Quand des tops coupés, des cils dramatiques et un style prêt pour les influenceurs entrent dans cet espace, le signal peut devenir flou. Ce n’est pas que le haut de scrub raccourci empêche l’excellence clinique (on pourrait très bien pratiquer une réanimation cardio-pulmonaire tout aussi efficacement avec le ventre à découvert), ni que les extensions de cils ne peuvent être portées par un médecin ou une infirmière hautement compétents. Le problème est que ce glissement esthétique risque de redéfinir les soins de santé d’une profession solennelle en une arène de présentation de soi finement orchestrée. Cela met davantage l’accent sur l’infirmier ou le médecin que sur le patient.
L’essor des réseaux sociaux
Les soins de santé ont toujours exigé de la retenue. L’uniforme était destiné à neutraliser l’égo, non à l’amplifier. L’essor de TikTok et d’Instagram a remodelé l’identité professionnelle. Les cliniciens cultivent désormais des marques personnelles, documentent leurs évolutions et présentent des scrubs à des milliers d’abonnés. Dans cet écosystème, l’apparence est devenue une monnaie. Un haut de scrubs raccourci est du contenu. Un impressionnant avant/après des cils est du contenu. Une vidéo parfaitement stylée « prête pour la garde de nuit » est du contenu.
Mais la médecine n’est pas du contenu. Et pourtant, de manière inquiétante, la frontière entre les deux s’amenuise. L’esprit de la HIPAA est la confidentialité, pas la performance. Au cours des dernières années, il y a eu une augmentation spectaculaire des contenus filmés sur le lieu de travail. Dans un cas, un groupe d’infirmières à l’Emory University Hospital Midtown a été licencié après avoir filmé des vidéos TikTok à l’intérieur de l’hôpital. Et dans un autre cas, plusieurs membres du personnel soignant ont été placés en congé après avoir publié une vidéo sur TikTok les montrant se moquant des sorties des patients ayant subi un frottis.
Les critiques peuvent soutenir que l’inconfort vis-à-vis des scrubs coupés, des ongles en acrylique ou des extensions de cils reflète une pensée dépassée. Les normes évoluent. Des femmes médecins ont autrefois été critiquées pour porter des pantalons. Des tatouages visibles étaient autrefois tabous. Bon nombre de ces restrictions reposaient sur des biais et méritaient d’être révisées. Mais le professionnalisme n’est pas synonyme de rigidité, ni d’expression de soi sans limite. Il existe pour protéger le sentiment de sécurité du patient.
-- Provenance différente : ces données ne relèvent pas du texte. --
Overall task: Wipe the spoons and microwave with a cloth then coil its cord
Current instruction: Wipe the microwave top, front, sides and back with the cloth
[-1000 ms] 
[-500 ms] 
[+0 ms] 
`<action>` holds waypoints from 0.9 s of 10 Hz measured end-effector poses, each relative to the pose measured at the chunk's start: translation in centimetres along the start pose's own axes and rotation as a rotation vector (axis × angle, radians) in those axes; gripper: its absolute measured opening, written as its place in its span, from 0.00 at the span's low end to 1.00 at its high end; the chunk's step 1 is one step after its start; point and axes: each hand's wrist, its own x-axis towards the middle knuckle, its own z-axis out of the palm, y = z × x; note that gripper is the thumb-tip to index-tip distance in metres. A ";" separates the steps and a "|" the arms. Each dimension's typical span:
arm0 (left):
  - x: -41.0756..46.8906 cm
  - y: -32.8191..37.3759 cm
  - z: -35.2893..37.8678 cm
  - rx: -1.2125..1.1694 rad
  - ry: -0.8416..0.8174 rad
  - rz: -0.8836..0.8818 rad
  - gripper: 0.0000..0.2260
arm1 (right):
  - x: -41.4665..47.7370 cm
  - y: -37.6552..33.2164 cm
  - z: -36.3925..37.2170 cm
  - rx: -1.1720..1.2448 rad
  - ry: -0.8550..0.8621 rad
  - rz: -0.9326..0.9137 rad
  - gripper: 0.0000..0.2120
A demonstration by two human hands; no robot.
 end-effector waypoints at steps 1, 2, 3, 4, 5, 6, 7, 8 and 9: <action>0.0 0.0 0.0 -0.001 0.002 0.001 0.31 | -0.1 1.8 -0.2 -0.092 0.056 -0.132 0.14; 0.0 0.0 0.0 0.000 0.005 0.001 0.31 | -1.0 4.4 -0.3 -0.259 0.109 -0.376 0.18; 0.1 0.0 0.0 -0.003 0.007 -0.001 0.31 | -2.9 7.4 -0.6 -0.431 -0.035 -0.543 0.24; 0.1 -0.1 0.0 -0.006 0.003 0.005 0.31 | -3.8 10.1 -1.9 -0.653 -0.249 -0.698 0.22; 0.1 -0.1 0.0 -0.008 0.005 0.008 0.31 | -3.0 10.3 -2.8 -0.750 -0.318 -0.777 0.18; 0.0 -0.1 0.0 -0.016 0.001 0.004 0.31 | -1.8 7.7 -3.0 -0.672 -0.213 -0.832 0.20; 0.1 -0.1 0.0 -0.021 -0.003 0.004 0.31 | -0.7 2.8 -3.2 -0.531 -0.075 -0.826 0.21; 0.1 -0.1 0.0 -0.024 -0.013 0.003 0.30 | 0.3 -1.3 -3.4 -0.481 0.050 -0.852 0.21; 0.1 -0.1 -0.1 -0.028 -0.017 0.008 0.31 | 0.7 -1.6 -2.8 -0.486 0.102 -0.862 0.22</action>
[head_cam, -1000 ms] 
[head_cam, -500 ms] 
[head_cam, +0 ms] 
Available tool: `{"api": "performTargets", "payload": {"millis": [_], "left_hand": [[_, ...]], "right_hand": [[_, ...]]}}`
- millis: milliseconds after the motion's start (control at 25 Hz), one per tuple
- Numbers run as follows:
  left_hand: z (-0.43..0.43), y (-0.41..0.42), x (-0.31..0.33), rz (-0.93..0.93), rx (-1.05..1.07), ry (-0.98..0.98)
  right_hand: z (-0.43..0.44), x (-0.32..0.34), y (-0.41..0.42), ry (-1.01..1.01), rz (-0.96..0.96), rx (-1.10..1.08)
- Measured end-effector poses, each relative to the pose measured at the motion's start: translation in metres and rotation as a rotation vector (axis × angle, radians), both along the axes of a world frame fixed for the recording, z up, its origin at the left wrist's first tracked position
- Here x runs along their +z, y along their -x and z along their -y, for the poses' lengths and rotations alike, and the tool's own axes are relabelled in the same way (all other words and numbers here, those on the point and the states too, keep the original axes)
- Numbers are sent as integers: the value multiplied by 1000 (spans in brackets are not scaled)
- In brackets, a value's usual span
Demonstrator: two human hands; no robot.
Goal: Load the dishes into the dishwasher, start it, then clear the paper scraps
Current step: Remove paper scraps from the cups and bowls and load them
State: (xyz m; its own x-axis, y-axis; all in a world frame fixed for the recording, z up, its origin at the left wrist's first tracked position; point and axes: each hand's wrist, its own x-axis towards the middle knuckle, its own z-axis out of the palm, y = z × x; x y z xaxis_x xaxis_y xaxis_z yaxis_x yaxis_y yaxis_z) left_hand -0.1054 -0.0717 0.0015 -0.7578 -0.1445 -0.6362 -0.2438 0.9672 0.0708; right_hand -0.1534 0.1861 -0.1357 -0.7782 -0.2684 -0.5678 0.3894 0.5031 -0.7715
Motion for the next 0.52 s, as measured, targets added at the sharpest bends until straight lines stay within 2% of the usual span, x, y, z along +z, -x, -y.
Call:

Les professionnels de la santé méritent le confort, l’individualité et la dignité. Mais les patients méritent un environnement qui demeure perçu comme aseptique, focalisé et entièrement centré sur leur vulnérabilité, et non sur les tendances esthétiques. Le problème ne concerne pas une marque ou un produit unique. C’est le message cumulé lorsque la mode commence à prime sur la fonction, lorsque les directives de contrôle des infections sont fléchies pour des préférences esthétiques, lorsque l’uniforme clinique devient une autre extension de la culture des influenceurs.
Un haut de scrub raccourci ne démantèlera pas la médecine. Les extensions de cils n’altéreront pas la santé publique. Mais la culture évolue rarement par des révolutions spectaculaires. Elle évolue par une normalisation subtile. Les soins de santé n’ont pas besoin de revenir à des cols rigides et à la sévérité. Ils doivent toutefois se rappeler que le professionnalisme n’est pas un reliquat esthétique. Il fait partie de la promesse faite à chaque patient qui franchit la porte.
Caroline Rubin est une étudiante BSN dans le programme d’excellence à la Nell Hodgson Woodruff School of Nursing de l’Université Emory à Atlanta. Elle travaille également dans une pharmacie en tant que technicien(ne) en pharmacie diplômé(e). Les opinions exprimées sont celles de l’auteure et ne reflètent pas celles des institutions auxquelles elle est affiliée.